__TASK GOAL__
Output all of the listing below, leaving every line unchanged.

** Opening DATA EXCERPT block **

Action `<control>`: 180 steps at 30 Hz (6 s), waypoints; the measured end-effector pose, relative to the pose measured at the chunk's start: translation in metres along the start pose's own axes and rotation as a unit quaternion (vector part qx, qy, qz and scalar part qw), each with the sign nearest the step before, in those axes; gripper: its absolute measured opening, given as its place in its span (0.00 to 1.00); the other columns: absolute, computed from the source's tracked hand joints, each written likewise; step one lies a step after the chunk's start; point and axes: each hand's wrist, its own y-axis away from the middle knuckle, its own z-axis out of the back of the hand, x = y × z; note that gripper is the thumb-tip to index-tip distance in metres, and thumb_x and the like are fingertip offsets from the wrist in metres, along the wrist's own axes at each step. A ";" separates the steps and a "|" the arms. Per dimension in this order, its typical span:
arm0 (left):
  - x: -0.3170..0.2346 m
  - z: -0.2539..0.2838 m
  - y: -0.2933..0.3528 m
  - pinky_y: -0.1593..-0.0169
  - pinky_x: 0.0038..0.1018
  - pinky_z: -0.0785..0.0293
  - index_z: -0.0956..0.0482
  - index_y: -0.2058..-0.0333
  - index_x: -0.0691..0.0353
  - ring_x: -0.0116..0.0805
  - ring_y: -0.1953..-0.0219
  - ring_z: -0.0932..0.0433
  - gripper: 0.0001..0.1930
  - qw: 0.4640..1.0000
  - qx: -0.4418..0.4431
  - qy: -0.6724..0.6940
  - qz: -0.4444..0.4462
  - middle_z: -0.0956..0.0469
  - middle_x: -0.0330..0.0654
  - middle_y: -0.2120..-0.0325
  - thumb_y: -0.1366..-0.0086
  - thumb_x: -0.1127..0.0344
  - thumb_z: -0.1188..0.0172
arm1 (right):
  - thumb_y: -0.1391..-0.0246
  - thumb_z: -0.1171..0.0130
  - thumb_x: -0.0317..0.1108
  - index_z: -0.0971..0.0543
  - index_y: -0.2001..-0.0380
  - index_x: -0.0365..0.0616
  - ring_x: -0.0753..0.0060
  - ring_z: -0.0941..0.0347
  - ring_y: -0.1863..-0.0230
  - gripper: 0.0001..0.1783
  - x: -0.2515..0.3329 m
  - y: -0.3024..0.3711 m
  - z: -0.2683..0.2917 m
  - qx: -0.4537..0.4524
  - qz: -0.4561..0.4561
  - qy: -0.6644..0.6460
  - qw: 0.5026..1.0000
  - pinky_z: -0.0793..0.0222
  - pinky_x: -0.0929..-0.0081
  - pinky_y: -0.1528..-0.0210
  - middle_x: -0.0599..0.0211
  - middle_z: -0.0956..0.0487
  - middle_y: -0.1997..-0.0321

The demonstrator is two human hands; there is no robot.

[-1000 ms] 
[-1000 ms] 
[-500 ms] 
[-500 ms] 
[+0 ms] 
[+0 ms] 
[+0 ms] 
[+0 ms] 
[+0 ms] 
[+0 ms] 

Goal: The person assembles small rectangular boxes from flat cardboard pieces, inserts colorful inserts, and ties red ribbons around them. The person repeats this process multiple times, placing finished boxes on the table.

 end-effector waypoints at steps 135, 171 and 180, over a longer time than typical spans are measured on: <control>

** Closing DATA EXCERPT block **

__SOLUTION__
Action `<control>`: 180 steps at 30 Hz (6 s), waypoints; the measured end-effector pose, relative to the pose measured at the chunk's start: translation in metres along the start pose's own axes and rotation as a unit quaternion (vector part qx, qy, qz and scalar part qw), each with the sign nearest the step before, in those axes; gripper: its absolute measured opening, given as its place in its span (0.00 to 1.00); the other columns: absolute, computed from the source's tracked hand joints, each written likewise; step one lies a step after the chunk's start; point and axes: each hand's wrist, its own y-axis away from the middle knuckle, its own z-axis out of the back of the hand, x = y × z; note that gripper is the thumb-tip to index-tip distance in metres, and thumb_x and the like are fingertip offsets from the wrist in metres, along the wrist's own axes at each step. A ";" separates the steps and a "|" the arms. Per dimension in this order, its typical span:
arm0 (left):
  - x: -0.3170..0.2346 m
  - z: -0.2539..0.2838 m
  - y: -0.2933..0.3528 m
  - pinky_y: -0.1593..-0.0169
  - pinky_x: 0.0038..0.1018
  - pinky_z: -0.0785..0.0293
  - index_z: -0.0956..0.0482
  - index_y: -0.2058..-0.0333
  - index_x: -0.0691..0.0353
  - ring_x: -0.0116..0.0805
  - ring_y: -0.1953..-0.0219
  - ring_z: -0.0932..0.0433
  - gripper: 0.0001..0.1930
  - qw: 0.4640..1.0000
  - qx: -0.4418..0.4431
  - qy: -0.6724..0.6940
  - qz: -0.4444..0.4462
  - middle_z: -0.0956..0.0469
  - middle_x: -0.0330..0.0654
  - middle_y: -0.2120..-0.0325
  - thumb_y: -0.1366..-0.0086
  - thumb_x: -0.1127..0.0344
  - thumb_z: -0.1188..0.0172
arm1 (right):
  - thumb_y: -0.1391..-0.0246
  - thumb_z: -0.1171..0.0130
  - thumb_x: -0.0317..0.1108
  - index_z: -0.0971..0.0543
  - index_y: -0.2001..-0.0380
  - index_x: -0.0365..0.0616
  - ring_x: -0.0753..0.0060
  - ring_z: -0.0941..0.0347
  - ring_y: -0.1863..-0.0230
  - gripper: 0.0001..0.1783
  - x: -0.2515..0.3329 m
  - y: -0.3024..0.3711 m
  - z: -0.2683..0.2917 m
  - qx: -0.4537..0.4524
  - qz: -0.4561..0.4561
  - qy: -0.6644..0.6460
  - qw: 0.5026..1.0000
  - pinky_z: -0.0793..0.0222
  - pinky_x: -0.0929..-0.0081
  - pinky_y: -0.1528..-0.0210
  - middle_x: -0.0599..0.0211
  - middle_z: -0.0956..0.0487
  - middle_y: -0.1997..-0.0321

The demonstrator is two human hands; there is no robot.

[-1000 ms] 
[-1000 ms] 
[-500 ms] 
[-500 ms] 
[+0 ms] 
[+0 ms] 
[+0 ms] 
[+0 ms] 
[+0 ms] 
[+0 ms] 

Goal: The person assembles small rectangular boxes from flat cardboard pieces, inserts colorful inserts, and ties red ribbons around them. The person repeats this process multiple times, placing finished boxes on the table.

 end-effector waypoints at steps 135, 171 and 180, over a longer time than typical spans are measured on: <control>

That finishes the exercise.